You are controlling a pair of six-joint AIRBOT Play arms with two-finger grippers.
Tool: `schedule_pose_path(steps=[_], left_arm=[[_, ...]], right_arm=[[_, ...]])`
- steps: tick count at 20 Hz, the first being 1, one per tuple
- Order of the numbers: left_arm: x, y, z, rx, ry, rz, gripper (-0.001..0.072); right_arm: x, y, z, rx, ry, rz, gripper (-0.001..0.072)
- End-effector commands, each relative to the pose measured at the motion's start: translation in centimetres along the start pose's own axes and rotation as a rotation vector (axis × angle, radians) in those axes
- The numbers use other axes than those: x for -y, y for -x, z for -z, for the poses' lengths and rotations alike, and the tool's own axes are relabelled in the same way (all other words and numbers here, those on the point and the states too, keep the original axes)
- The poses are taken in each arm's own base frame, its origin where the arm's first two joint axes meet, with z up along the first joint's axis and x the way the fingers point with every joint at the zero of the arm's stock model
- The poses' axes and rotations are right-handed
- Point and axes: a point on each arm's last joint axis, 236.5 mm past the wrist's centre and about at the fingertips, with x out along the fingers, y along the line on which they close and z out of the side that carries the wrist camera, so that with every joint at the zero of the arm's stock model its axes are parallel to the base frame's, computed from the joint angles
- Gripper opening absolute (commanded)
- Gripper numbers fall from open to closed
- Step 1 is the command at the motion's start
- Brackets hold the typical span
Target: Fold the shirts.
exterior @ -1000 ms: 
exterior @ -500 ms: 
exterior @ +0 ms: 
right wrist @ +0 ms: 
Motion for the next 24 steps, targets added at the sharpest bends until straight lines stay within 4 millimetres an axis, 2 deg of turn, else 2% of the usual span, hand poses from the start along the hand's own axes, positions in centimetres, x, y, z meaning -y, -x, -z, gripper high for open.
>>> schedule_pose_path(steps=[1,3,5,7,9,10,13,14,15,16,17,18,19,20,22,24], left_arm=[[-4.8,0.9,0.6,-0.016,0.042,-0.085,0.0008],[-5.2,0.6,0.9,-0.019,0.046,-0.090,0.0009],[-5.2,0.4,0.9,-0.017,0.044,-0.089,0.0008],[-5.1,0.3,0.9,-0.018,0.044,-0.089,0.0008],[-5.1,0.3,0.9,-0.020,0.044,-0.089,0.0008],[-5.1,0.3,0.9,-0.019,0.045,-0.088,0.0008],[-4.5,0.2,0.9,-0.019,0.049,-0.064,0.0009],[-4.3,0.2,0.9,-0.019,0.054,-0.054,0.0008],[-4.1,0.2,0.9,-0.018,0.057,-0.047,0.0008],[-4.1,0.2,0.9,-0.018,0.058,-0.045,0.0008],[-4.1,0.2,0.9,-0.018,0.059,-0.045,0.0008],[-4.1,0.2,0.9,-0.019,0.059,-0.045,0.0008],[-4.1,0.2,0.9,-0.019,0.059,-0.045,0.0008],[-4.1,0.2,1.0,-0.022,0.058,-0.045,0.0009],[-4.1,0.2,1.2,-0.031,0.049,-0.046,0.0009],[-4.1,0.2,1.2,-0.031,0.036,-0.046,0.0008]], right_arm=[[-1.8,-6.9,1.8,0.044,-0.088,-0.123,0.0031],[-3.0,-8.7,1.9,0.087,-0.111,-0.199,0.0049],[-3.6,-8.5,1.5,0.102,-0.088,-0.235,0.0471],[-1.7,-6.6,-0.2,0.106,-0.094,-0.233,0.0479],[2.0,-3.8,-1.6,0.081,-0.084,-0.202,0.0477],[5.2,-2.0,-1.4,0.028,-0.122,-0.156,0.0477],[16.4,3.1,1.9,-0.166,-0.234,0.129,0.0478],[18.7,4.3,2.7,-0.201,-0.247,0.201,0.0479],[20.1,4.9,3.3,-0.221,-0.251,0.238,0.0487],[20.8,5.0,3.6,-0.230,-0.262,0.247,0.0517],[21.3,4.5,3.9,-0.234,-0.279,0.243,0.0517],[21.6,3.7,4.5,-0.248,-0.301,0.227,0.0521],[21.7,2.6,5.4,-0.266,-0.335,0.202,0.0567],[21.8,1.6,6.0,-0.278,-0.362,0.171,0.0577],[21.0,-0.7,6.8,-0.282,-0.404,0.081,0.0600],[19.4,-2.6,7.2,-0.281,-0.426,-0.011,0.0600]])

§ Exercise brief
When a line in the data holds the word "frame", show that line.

§ Answer below
- The poses are taken in each arm's own base frame, its origin where the arm's first two joint axes meet, with z up along the first joint's axis and x the way the fingers point with every joint at the zero of the arm's stock model
- Point and axes: a point on each arm's last joint axis, 236.5 mm past the wrist's centre and about at the fingertips, with x out along the fingers, y along the line on which they close and z out of the side that carries the wrist camera, so that with every joint at the zero of the arm's stock model its axes are parallel to the base frame's, computed from the joint angles

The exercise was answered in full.